Powiedz co chcesz osiągnąć bo chyba mylisz pojęcia

glsa nie służy do upgradów ..

----------

## womperm

Samo glsa nie robi upgradów, ale wykrywa błędy w pakietach i je instaluje.

Chodzi mi o coś podobnego do debiana stable, bo rolling release trochę upierdliwe jest...

----------

## lsdudi

glsa nic nie wykrywa ... *Quote:*   

> Gentoo Linux Security Announcements are notifications that we send out to the community to inform them of security vulnerabilities related to Gentoo Linux or the packages contained in our portage repository. 

  poprostu informuje o błedach bezpieczeństwa.

Jeśli chcesz coś jak debiana to zainstaluj debiana.

Ja bym się nie przerażał byciem 2m w plecy w syncu, podnosiłem i maszyny mające kilka lat w plecy, fakt wymaga wiedzy i myślenia ale da się.

Jeśli masz stabilną architekture to jedynie pozostaje ci maskowanie wersji pakietów, wywalenie pakietów z world'a  i/lub tworzenie własnych setów, ale to jest jeszcze bardziej upierdliwe. 

Ogólnie nadal nie podałeś co chcesz osiągnąć. 

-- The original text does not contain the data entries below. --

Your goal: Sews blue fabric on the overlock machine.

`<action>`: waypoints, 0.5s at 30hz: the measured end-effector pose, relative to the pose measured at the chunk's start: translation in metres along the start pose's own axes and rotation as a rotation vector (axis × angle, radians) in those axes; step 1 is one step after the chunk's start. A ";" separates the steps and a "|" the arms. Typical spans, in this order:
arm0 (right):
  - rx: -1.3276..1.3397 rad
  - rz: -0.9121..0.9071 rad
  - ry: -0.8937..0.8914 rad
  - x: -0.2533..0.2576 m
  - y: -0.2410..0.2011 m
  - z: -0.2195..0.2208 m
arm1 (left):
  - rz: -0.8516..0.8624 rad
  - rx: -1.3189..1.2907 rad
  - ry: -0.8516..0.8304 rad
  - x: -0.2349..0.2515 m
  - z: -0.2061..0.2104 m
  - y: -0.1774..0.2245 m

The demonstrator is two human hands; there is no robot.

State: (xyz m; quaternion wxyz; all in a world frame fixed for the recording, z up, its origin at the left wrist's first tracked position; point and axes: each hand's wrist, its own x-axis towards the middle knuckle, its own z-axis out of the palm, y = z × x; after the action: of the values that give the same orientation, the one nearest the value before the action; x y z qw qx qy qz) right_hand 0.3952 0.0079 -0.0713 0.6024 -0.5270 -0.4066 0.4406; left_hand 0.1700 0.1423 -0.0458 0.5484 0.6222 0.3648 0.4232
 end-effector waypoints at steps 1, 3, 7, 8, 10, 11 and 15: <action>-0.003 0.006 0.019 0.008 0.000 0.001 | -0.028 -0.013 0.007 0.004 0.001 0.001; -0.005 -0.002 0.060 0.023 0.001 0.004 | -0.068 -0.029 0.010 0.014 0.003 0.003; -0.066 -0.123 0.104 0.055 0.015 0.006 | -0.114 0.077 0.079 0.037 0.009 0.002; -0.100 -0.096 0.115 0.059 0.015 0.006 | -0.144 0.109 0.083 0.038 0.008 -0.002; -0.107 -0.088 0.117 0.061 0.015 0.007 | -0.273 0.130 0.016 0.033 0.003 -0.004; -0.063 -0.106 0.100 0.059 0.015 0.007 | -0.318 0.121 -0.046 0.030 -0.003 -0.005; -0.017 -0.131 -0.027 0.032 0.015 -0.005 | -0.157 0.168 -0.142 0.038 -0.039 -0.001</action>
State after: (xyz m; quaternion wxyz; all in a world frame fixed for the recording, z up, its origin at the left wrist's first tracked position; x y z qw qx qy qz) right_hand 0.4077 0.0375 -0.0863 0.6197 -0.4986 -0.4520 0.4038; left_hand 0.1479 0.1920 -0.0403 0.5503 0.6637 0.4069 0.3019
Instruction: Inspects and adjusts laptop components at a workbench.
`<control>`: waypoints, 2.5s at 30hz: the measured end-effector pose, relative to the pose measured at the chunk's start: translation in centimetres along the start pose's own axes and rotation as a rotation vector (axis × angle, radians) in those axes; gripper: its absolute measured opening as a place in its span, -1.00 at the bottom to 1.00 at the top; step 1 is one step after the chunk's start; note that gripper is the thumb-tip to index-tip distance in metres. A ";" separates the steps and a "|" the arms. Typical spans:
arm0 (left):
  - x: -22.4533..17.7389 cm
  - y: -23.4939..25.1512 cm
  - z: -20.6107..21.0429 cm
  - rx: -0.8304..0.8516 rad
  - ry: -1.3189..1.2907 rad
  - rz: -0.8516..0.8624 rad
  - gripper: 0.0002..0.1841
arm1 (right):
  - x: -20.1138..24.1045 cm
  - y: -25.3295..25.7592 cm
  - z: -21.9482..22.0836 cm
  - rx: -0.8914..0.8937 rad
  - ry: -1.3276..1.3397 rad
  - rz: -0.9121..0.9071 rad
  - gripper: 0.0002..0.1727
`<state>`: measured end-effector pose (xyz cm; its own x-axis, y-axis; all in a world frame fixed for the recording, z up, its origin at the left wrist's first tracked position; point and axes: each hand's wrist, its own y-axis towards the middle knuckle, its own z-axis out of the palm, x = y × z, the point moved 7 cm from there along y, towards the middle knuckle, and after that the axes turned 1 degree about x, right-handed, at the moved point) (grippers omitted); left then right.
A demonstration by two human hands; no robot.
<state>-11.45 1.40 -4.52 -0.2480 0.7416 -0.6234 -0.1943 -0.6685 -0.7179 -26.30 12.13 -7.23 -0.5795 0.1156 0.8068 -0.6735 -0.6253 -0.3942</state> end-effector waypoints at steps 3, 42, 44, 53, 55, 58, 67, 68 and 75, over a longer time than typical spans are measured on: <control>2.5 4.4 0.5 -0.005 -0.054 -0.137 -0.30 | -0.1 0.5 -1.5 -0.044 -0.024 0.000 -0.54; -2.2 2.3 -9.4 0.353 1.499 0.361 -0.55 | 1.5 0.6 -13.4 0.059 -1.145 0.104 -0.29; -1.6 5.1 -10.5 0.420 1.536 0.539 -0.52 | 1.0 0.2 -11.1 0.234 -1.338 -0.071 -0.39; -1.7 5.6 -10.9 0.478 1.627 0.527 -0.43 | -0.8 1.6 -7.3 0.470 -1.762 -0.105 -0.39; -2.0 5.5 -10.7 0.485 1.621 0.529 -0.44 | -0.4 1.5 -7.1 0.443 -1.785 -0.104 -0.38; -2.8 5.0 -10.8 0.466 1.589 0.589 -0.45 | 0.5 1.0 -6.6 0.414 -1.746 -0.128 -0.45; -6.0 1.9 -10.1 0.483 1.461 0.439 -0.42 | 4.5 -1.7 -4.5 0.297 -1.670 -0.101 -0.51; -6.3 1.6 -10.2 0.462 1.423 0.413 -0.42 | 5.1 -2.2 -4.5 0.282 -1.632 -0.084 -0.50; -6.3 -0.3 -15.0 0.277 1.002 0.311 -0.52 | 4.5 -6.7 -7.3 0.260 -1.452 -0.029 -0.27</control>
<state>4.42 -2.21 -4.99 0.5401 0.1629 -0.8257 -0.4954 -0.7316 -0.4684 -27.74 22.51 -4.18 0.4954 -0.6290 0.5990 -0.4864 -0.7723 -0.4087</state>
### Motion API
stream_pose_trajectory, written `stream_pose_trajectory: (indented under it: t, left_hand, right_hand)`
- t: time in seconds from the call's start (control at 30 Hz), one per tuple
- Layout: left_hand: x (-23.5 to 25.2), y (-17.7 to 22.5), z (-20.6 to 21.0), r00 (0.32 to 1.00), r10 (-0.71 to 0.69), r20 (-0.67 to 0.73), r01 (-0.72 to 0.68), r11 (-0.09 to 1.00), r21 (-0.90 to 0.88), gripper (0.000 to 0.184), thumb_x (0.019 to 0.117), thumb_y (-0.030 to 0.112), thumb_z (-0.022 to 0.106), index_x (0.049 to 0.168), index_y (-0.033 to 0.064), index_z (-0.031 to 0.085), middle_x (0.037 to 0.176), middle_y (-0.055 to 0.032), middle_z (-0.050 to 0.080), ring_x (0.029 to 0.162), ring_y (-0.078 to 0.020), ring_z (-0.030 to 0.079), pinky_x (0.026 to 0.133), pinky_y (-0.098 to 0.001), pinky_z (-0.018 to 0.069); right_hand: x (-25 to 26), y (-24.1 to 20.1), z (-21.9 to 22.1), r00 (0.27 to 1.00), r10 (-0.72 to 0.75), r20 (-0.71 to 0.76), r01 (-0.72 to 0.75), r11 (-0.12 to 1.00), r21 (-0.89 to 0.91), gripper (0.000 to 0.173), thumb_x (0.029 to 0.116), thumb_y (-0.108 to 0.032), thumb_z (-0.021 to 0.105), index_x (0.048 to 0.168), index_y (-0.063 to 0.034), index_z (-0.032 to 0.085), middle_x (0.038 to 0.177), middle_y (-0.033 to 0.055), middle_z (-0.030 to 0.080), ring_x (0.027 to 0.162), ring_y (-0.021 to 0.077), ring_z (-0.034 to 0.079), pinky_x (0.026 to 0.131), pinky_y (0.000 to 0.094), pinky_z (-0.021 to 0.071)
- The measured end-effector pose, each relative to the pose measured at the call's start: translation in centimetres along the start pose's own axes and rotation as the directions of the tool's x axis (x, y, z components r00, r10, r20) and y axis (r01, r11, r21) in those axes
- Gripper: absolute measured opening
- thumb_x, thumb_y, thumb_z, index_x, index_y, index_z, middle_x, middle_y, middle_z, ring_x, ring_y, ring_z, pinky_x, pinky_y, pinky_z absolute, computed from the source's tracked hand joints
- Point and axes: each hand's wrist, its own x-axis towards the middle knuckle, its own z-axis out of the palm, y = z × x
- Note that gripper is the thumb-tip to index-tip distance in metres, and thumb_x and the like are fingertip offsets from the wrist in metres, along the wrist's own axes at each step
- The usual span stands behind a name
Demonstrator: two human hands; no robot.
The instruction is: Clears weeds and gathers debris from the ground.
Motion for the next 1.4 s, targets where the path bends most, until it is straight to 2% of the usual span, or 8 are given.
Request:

Jeśli nie chce ci się codziennie logować na maszyne, skonfiguruj sobie logwatch, synca wrzuc w crona i sprawdzaj tylko maile.  :Smile: 

----------

## SlashBeast

Skoro cos jak debian stable, to raczej nie-testing arch ustaw, czyli amd64 zamiast ~amd64 dla przykladu. Mniej upgradow i teoretycznie bardziej wytestowane.

----------